Es un giro de 180 grados respecto a la política de su predecesor, Karol Wojtyla. Este había rechazado en todo momento la idea del choque de civilizaciones y religiones impulsada por los neoconservadores y los gobiernos anglosajones. Tanto después del 11 de septiembre 2001 y del 11 de marzo 2004, como frente a las agresiones a Afganistán y Irak, Juan Pablo II había sido la voz más alta en distinguir claramente entre los presuntos responsables de atentados y el Islam como religión y oponerse a las guerras desautorizando la tentación de muchos en los dos bandos de presentar las guerras como conflictos interreligiosos y evitar que el mundo musulmán pudiera considerar todo el mundo cristiano como agresor.
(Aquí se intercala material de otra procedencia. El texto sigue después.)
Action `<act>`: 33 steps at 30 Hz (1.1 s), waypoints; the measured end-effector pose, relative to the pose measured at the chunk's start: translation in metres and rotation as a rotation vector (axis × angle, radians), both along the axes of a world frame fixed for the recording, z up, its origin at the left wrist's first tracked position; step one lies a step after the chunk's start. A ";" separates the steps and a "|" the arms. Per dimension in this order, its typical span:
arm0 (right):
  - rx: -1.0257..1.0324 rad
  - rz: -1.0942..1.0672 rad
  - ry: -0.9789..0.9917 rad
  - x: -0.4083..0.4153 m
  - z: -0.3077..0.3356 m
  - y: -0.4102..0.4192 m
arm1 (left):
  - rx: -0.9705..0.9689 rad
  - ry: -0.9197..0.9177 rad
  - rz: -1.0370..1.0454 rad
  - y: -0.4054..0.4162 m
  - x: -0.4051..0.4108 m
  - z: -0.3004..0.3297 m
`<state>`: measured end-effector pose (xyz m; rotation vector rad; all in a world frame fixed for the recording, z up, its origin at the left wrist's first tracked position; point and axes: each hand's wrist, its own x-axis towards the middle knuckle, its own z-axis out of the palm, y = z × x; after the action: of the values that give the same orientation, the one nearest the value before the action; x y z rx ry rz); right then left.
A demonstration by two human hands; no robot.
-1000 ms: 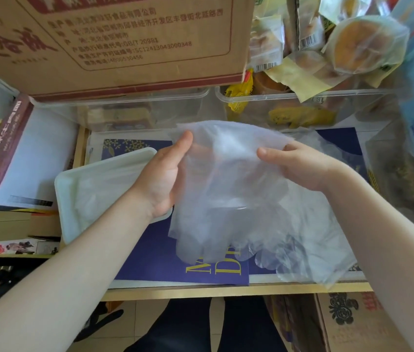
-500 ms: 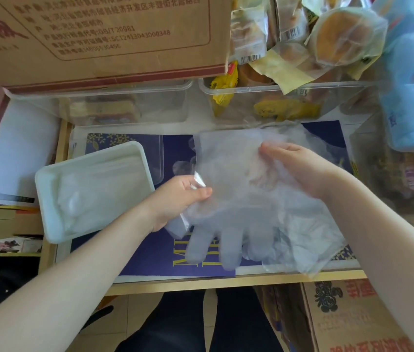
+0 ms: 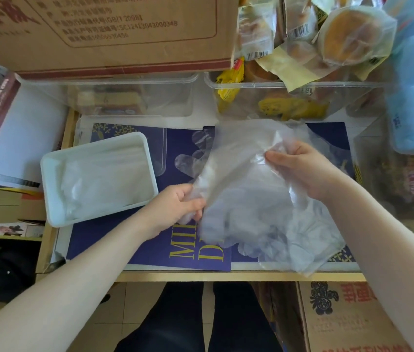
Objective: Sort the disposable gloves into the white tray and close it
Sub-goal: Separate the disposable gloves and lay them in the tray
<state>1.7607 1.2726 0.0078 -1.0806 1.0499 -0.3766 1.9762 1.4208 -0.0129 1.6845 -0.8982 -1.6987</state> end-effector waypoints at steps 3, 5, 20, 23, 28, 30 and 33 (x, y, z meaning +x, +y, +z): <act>0.003 0.027 0.017 -0.006 -0.002 0.005 | -0.022 0.104 0.014 -0.006 0.007 0.010; 0.013 0.074 0.017 -0.009 0.001 0.009 | -0.007 0.183 -0.001 -0.013 0.006 0.016; 0.044 -0.039 0.045 -0.033 0.000 0.024 | -0.115 0.029 0.355 -0.022 -0.027 0.014; 0.004 -0.093 -0.024 -0.030 -0.002 0.027 | -0.165 0.017 0.394 -0.021 -0.033 0.013; 0.012 -0.012 0.003 -0.026 -0.002 0.036 | -0.210 0.044 0.418 -0.022 -0.034 0.017; 0.005 -0.027 -0.004 -0.024 0.001 0.036 | -0.217 0.072 0.413 -0.022 -0.031 0.019; 0.039 -0.094 -0.143 -0.024 0.004 0.033 | -0.246 0.075 0.365 -0.022 -0.026 0.023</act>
<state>1.7367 1.3059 0.0116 -0.9570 0.9790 -0.4997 1.9499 1.3985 0.0098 1.5024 -0.6831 -1.3394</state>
En pocos minutos el comunicado da la vuelta al mundo, se reproduce y llega a la boca de miles de políticos y comunicadores que no esperaban otra cosa para martillar -con bulla pontificia- sobre la guerra declarada por el Islam a toda la cristiandad. A los pocos minutos el Vaticano publica la carta en el sitio internet. A la palabra «anticristiano», se sustituye el término «barbárico», totalmente neutral. No hay ninguna desmentida ni nada que agregar: para el comunicado oficial los atentados no fueron anticristianos sino barbáricos. Si fue un error es un desastre, quizás el más grave en décadas de parte de la diplomacia vaticana y silenciosamente alguna cabeza rodará en la oficina de prensa pontificia. Sería una muestra de frivolidad que podría tener consecuencias gravísimas sobre la autoridad del Vaticano mismo como mediador en los conflictos que involucran a Oriente Medio y el mundo musulmán. Si fue un ballon d’essai estaríamos a la víspera de un cambio insólito, radical y peligroso de la diplomacia vaticana con el nuevo Pontífice. La interpretación que se puede dar es que Benedicto XVI no descarte que, en el caso se hagan endémicos los atentados en Europa, pueda hacer una plena elección de campo a lado de las potencias occidentales. No sabemos aún si Ratzinger tenga la vocación para ser un nuevo Urbano II o Inocencio III, los papas que proclamaron la primera y la cuarta cruzada en 1095 y 1198. Sin embargos sabemos que por un lado la idea de Occidente y de las raíces cristianas de Europa están profundamente arraigadas en su pensamiento y por el otro que todo el discurso vaticano sobre Londres -a pesar del desliz «anticristiano»- siguió sigilosamente los pasos conciliatorios de su predecesor.